Your assignment:
Because the lines must stay identical, write out the data without changing anything.

---------- Input data

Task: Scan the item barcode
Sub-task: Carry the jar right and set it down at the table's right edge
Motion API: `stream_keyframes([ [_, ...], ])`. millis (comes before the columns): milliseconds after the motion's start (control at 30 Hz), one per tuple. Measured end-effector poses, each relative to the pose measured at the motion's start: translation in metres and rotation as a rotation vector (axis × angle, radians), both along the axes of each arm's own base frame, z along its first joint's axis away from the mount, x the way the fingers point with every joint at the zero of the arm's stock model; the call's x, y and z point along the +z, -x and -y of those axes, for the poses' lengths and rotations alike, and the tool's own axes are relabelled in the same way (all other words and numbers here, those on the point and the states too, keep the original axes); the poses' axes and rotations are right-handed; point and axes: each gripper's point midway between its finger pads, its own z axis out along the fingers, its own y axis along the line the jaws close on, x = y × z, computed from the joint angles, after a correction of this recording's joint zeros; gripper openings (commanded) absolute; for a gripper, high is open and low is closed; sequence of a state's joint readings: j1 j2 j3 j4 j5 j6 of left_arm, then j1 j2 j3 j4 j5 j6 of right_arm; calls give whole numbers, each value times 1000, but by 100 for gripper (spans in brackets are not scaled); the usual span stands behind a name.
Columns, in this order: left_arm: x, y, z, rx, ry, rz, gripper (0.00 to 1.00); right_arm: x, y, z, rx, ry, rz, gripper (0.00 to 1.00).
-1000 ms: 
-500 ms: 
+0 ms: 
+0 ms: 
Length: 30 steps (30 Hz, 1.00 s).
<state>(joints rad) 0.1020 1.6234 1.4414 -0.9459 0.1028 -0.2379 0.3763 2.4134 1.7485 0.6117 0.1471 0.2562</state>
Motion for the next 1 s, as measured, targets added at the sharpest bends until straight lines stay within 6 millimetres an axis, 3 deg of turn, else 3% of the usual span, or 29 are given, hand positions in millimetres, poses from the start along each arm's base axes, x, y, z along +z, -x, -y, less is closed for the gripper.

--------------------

Task answer:
Task: Scan the item barcode
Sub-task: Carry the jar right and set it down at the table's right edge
Motion API: `stream_keyframes([ [_, ...], ])`. millis (comes before the columns): milliseconds after the motion's start (control at 30 Hz), one per tuple. Measured end-effector poses, each relative to the pose measured at the motion's start: translation in metres and rotation as a rotation vector (axis × angle, radians), both along the axes of each arm's own base frame, z along its first joint's axis away from the mount, x the way the fingers point with every joint at the zero of the arm's stock model; the call's x, y and z point along the +z, -x and -y of those axes, for the poses' lengths and rotations alike, and the tool's own axes are relabelled in the same way (all other words and numbers here, those on the point and the states too, keep the original axes); the poses' axes and rotations are right-handed; point and axes: each gripper's point midway between its finger pads, its own z axis out along the fingers, its own y axis along the line the jaws close on, x = y × z, computed from the joint angles, after a correction of this recording's joint zeros; gripper openings (commanded) absolute; for a gripper, high is open and low is closed; sequence of a state's joint readings: j1 j2 j3 j4 j5 j6 of left_arm, then j1 j2 j3 j4 j5 j6 of right_arm; calls give whole numbers, each value times 1000, but by 100 for gripper (spans in brackets are not scaled); the usual span stands behind a name.
Columns, in this order: left_arm: x, y, z, rx, ry, rz, gripper (0.00 to 1.00); right_arm: x, y, z, rx, ry, rz, gripper (0.00 to 1.00).
-1000 ms: 
-500 ms: 
+0 ms: 
+0 ms: 
Length: 30 steps (30 Hz, 1.00 s).
<state>(joints rad) 0.1020 1.6234 1.4414 -0.9459 0.1028 -0.2379 0.3763 2.4134 1.7485 0.6117 0.1471 0.2562</state>
Motion for the next 1 s, as measured, targets added at the sharpest bends until straight lines stay within 6 millimetres an axis, 3 deg of turn, else 3% of the usual span, or 29 are given, hand positions in millimetres, poses from the start along each arm's base axes, x, y, z along +z, -x, -y, less is closed for the gripper.

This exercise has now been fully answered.